Decrease in fat catabolic rate on consuming a high-fat diet contributes to diet-induced obesity. This study used group 1B phospholipase A(2) (Pla2g1b)-deficient mice, which are resistant to hyperglycemia, to test the hypothesis that Pla2g1b and its lipolytic product lysophospholipid suppress hepatic fat utilization and energy metabolism in promoting diet-induced obesity.

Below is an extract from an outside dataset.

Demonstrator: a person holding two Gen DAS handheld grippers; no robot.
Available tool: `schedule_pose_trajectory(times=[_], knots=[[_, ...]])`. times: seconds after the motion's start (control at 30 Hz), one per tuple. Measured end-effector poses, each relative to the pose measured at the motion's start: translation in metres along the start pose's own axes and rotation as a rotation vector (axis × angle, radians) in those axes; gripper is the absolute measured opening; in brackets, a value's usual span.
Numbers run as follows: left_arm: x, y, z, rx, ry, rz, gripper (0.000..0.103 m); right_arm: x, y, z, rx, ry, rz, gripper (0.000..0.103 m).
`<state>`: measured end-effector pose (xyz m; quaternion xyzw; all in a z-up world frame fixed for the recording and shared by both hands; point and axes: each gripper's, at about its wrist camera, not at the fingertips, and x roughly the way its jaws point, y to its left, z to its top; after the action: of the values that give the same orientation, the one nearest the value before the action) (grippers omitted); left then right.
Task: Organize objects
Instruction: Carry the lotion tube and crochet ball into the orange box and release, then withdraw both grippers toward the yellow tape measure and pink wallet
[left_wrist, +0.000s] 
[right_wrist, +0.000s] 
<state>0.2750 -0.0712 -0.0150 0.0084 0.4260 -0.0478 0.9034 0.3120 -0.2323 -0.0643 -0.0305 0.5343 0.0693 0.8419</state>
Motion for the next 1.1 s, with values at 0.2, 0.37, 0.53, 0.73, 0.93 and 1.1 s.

The metabolic consequences of hypercaloric diet, including body weight gain, energy expenditure, and fatty acid oxidation, were compared between Pla2g1b(+/+) and Pla2g1b(-/-) mice. The Pla2g1b(-/-) mice displayed normal energy balance when fed chow, but were resistant to obesity when challenged with a hypercaloric diet. Obesity resistance in Pla2g1b(-/-) mice is due to their ability to maintain elevated energy expenditure and core body temperature when subjected to hypercaloric diet, which was not observed in Pla2g1b(+/+) mice. The Pla2g1b(-/-) mice also displayed increased postprandial hepatic fat utilization due to increased expression of peroxisome proliferator-activated receptor (PPAR)-alpha, PPAR-delta, PPAR-gamma, cd36/Fat, and Ucp2, which coincided with reduced postprandial plasma lysophospholipid levels. Lysophospholipids produced by Pla2g1b hydrolysis suppress hepatic fat utilization and down-regulate energy expenditure, thereby preventing metabolically beneficial adaptation to a high-fat diet exposure in promoting diet-induced obesity and type 2 diabetes.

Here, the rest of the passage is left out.